═══ DATA EXCERPT

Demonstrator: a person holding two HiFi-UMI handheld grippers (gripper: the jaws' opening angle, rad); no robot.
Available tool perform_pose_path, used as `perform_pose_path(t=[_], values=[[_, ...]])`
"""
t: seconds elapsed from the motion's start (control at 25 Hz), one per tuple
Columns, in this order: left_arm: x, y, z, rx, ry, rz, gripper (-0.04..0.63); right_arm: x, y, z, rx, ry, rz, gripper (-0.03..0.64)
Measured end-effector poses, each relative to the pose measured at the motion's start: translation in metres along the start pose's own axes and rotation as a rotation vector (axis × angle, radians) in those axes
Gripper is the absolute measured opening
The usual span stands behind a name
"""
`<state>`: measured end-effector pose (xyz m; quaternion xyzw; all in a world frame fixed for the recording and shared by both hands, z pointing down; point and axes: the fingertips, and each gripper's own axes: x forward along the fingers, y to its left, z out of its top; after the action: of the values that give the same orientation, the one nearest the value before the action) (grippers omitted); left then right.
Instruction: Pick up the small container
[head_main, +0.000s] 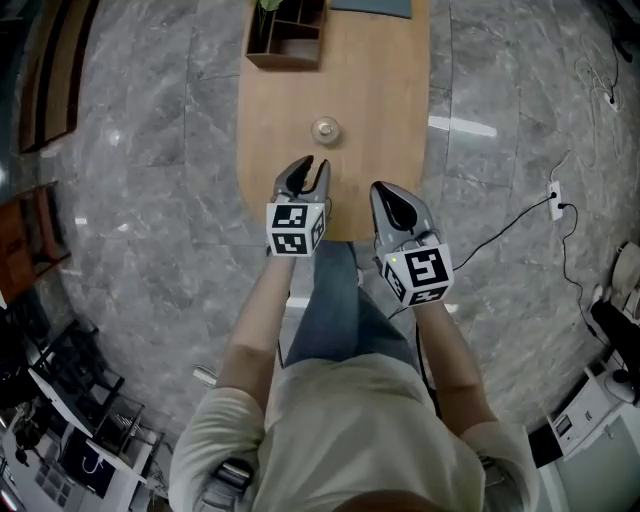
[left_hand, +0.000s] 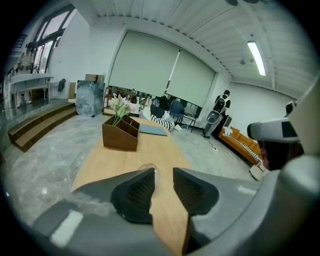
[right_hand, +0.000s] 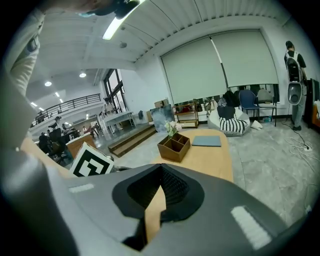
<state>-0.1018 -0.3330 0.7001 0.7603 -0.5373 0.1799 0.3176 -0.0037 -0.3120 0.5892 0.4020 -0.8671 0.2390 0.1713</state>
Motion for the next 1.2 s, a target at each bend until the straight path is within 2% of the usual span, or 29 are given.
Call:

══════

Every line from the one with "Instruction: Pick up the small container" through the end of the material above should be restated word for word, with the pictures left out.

• **SOLUTION TO THIS TASK**:
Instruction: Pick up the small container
[head_main, +0.000s] 
[left_hand, +0.000s] 
[right_hand, +0.000s] 
<state>-0.1018 -0.3330 0.7001 0.7603 -0.5373 0.1799 0.3176 -0.0037 -0.3120 0.5892 0.4020 -0.8671 0.2390 0.1713</state>
Motion for the next 1.2 s, a target at each bend until the straight path is within 2% of the usual span, or 29 are given.
Call:

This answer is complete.